> _RECORDS TO PROCESS_
----------
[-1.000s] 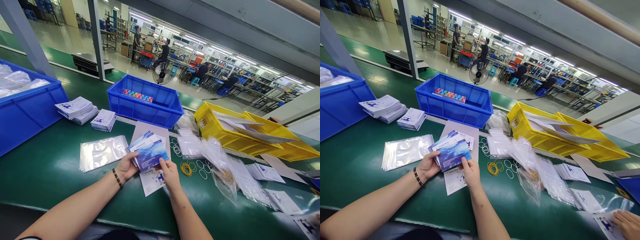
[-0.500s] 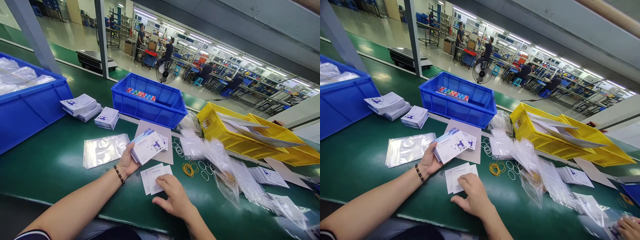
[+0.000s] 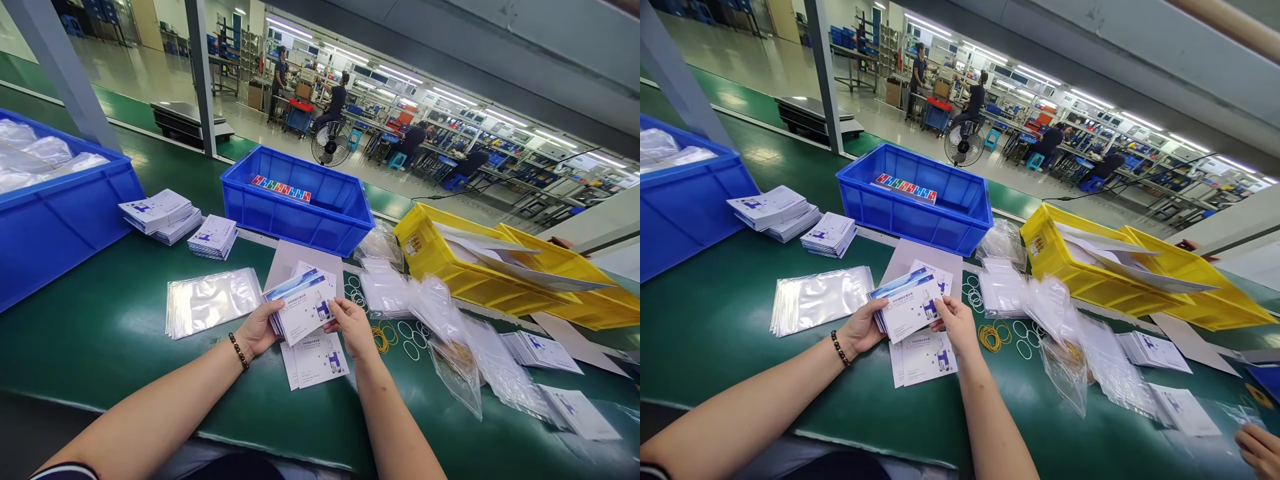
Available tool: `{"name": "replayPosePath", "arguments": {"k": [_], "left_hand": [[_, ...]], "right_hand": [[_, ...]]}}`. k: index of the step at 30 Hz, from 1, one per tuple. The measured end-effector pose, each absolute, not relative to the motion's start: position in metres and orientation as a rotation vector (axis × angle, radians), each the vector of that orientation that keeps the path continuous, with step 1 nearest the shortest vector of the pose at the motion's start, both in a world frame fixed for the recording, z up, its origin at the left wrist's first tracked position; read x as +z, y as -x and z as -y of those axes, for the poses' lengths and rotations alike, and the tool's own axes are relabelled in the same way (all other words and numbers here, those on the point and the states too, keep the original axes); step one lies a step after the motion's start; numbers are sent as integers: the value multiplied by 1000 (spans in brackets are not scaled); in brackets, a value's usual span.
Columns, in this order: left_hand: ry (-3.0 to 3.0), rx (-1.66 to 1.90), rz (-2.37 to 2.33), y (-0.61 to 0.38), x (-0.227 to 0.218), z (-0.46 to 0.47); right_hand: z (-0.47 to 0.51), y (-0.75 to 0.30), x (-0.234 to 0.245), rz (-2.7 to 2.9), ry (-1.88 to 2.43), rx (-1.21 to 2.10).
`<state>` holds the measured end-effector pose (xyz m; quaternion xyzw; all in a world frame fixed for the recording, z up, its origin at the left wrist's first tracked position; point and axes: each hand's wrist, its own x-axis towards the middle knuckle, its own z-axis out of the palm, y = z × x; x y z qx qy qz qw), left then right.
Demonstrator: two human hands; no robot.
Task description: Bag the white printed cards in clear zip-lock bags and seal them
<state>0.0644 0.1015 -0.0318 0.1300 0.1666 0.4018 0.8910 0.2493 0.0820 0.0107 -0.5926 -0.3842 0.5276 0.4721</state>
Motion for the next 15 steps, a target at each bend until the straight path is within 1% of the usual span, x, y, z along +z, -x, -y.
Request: {"name": "replayPosePath", "arguments": {"k": [5, 15], "left_hand": [[-256, 847, -385, -66, -33, -103], [-240, 894, -407, -65, -29, -104]], "right_hand": [[-75, -253, 12, 942, 1452, 1356], [-62, -258, 13, 940, 1406, 1304]]}}
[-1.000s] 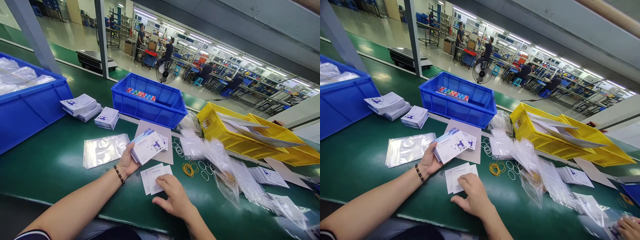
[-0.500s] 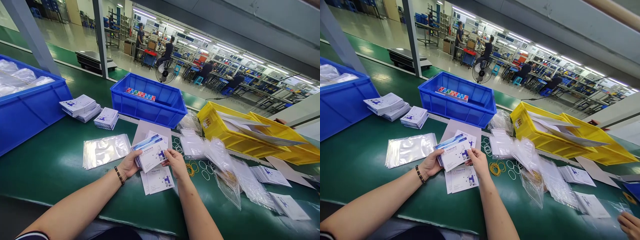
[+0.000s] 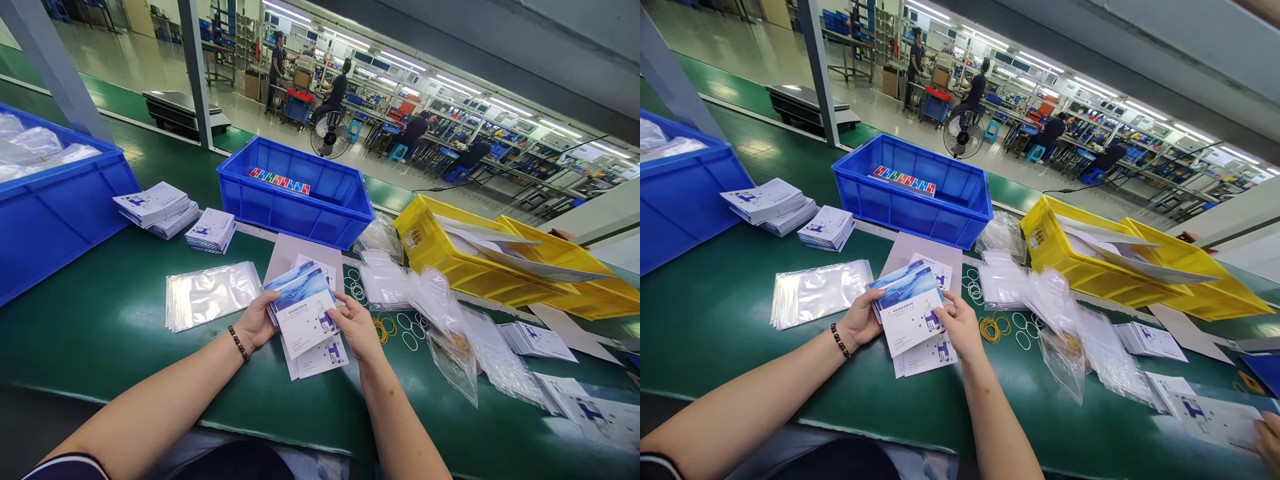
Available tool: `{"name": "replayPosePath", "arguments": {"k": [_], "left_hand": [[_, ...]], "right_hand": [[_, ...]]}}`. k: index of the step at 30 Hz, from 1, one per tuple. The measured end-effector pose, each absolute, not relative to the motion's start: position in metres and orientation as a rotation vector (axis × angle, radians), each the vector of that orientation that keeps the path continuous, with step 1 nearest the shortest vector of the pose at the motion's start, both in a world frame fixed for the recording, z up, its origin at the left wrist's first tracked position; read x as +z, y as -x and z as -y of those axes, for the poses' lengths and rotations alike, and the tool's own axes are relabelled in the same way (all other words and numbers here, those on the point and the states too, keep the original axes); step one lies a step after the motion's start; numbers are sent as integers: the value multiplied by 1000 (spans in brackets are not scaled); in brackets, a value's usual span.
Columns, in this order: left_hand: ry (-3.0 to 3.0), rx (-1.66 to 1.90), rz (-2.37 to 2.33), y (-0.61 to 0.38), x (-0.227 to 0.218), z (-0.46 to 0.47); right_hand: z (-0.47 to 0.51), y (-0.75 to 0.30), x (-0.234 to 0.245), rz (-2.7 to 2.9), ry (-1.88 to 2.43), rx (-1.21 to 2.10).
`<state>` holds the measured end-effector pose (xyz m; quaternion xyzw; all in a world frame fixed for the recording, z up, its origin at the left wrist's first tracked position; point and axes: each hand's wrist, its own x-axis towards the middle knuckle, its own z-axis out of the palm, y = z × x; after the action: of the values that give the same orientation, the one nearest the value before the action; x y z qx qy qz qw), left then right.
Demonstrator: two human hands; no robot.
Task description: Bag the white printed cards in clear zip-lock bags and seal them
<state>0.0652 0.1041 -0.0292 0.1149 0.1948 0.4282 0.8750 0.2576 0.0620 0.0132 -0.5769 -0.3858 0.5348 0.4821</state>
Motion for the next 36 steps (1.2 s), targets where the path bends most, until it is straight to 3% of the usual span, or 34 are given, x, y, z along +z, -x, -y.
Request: {"name": "replayPosePath", "arguments": {"k": [5, 10, 15, 18, 25, 32, 36], "left_hand": [[-197, 1035, -456, -60, -23, -109], [-157, 1042, -493, -54, -19, -112], [-199, 914, -521, -60, -26, -105], [-248, 855, -524, -64, -27, -100], [-328, 912, -611, -71, -13, -93], [-290, 866, -681, -72, -15, -93], [-197, 894, -728, -67, -11, -98]], "right_hand": [[-43, -274, 10, 1107, 1511, 1336], [-38, -271, -1, 1335, 1703, 839], [-48, -245, -4, 1082, 1466, 1261], [-52, -238, -6, 979, 1467, 1270], [-45, -238, 1, 1227, 1635, 897], [-42, -229, 8, 1112, 1384, 724], [-25, -253, 7, 1291, 1337, 191]]}}
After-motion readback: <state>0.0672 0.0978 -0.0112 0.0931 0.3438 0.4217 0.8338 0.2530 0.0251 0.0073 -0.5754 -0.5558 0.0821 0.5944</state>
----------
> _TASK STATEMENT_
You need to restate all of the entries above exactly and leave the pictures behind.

> _RESPONSE_
[-1.000s] 
[-0.500s] 
[+0.000s] 
Available tool: `{"name": "replayPosePath", "arguments": {"k": [_], "left_hand": [[_, ...]], "right_hand": [[_, ...]]}}`. k: index of the step at 30 Hz, from 1, one per tuple. The measured end-effector pose, each absolute, not relative to the motion's start: position in metres and orientation as a rotation vector (axis × angle, radians), each the vector of that orientation that keeps the path continuous, with step 1 nearest the shortest vector of the pose at the motion's start, both in a world frame fixed for the recording, z up, its origin at the left wrist's first tracked position; read x as +z, y as -x and z as -y of those axes, for the poses' lengths and rotations alike, and the tool's own axes are relabelled in the same way (all other words and numbers here, those on the point and the states too, keep the original axes); step one lies a step after the motion's start; numbers are sent as integers: the value multiplied by 1000 (spans in brackets are not scaled); in brackets, a value's usual span.
Columns, in this order: left_hand: ry (-3.0 to 3.0), rx (-1.66 to 1.90), rz (-2.37 to 2.33), y (-0.61 to 0.38), x (-0.227 to 0.218), z (-0.46 to 0.47); right_hand: z (-0.47 to 0.51), y (-0.75 to 0.30), x (-0.234 to 0.245), rz (-2.7 to 2.9), ry (-1.88 to 2.43), rx (-1.21 to 2.10).
`<state>` holds the measured end-effector pose (xyz m; quaternion xyzw; all in a world frame fixed for the recording, z up, its origin at the left wrist's first tracked position; point and axes: each hand's wrist, its own x-axis towards the middle knuckle, its own z-axis out of the palm, y = z × x; x y z qx qy qz qw), left then right.
Demonstrator: two human hands; no robot.
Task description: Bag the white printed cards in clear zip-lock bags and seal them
<state>0.0644 0.1015 -0.0318 0.1300 0.1666 0.4018 0.8910 0.2493 0.0820 0.0107 -0.5926 -0.3842 0.5276 0.4721</state>
Motion for the next 15 steps, a target at each bend until the straight path is within 1% of the usual span, x, y, z along +z, -x, -y.
Request: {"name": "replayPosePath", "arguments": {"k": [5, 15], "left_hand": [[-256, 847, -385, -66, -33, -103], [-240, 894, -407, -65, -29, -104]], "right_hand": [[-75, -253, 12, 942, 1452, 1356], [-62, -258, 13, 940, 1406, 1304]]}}
[-1.000s] 
[-0.500s] 
[+0.000s] 
Available tool: `{"name": "replayPosePath", "arguments": {"k": [_], "left_hand": [[_, ...]], "right_hand": [[_, ...]]}}`. k: index of the step at 30 Hz, from 1, one per tuple. The measured end-effector pose, each absolute, not relative to the motion's start: position in metres and orientation as a rotation vector (axis × angle, radians), each the vector of that orientation that keeps the path continuous, with step 1 nearest the shortest vector of the pose at the motion's start, both in a world frame fixed for the recording, z up, its origin at the left wrist's first tracked position; read x as +z, y as -x and z as -y of those axes, for the poses' lengths and rotations alike, and the tool's own axes are relabelled in the same way (all other words and numbers here, those on the point and the states too, keep the original axes); step one lies a step after the motion's start; numbers are sent as integers: the value multiplied by 1000 (spans in brackets are not scaled); in brackets, a value's usual span.
Columns, in this order: left_hand: ry (-3.0 to 3.0), rx (-1.66 to 1.90), rz (-2.37 to 2.33), y (-0.61 to 0.38), x (-0.227 to 0.218), z (-0.46 to 0.47); right_hand: z (-0.47 to 0.51), y (-0.75 to 0.30), x (-0.234 to 0.245), rz (-2.7 to 2.9), ry (-1.88 to 2.43), rx (-1.21 to 2.10).
`<state>` holds the measured end-effector pose (xyz m; quaternion xyzw; all in a world frame fixed for the recording, z up, its origin at the left wrist's first tracked position; point and axes: each hand's wrist, its own x-axis towards the middle knuckle, its own z-axis out of the palm, y = z × x; after the action: of the values that give the same orientation, the one nearest the value before the action; x y z qx qy qz qw), left then right.
Demonstrator: two human hands; no robot.
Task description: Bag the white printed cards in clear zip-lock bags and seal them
<state>0.0652 0.1041 -0.0292 0.1149 0.1948 0.4282 0.8750 0.2576 0.0620 0.0132 -0.5769 -0.3858 0.5348 0.4821</state>
Motion for the next 36 steps (1.2 s), targets where the path bends most, until it is straight to 3% of the usual span, or 34 are given, x, y, z along +z, -x, -y.
Request: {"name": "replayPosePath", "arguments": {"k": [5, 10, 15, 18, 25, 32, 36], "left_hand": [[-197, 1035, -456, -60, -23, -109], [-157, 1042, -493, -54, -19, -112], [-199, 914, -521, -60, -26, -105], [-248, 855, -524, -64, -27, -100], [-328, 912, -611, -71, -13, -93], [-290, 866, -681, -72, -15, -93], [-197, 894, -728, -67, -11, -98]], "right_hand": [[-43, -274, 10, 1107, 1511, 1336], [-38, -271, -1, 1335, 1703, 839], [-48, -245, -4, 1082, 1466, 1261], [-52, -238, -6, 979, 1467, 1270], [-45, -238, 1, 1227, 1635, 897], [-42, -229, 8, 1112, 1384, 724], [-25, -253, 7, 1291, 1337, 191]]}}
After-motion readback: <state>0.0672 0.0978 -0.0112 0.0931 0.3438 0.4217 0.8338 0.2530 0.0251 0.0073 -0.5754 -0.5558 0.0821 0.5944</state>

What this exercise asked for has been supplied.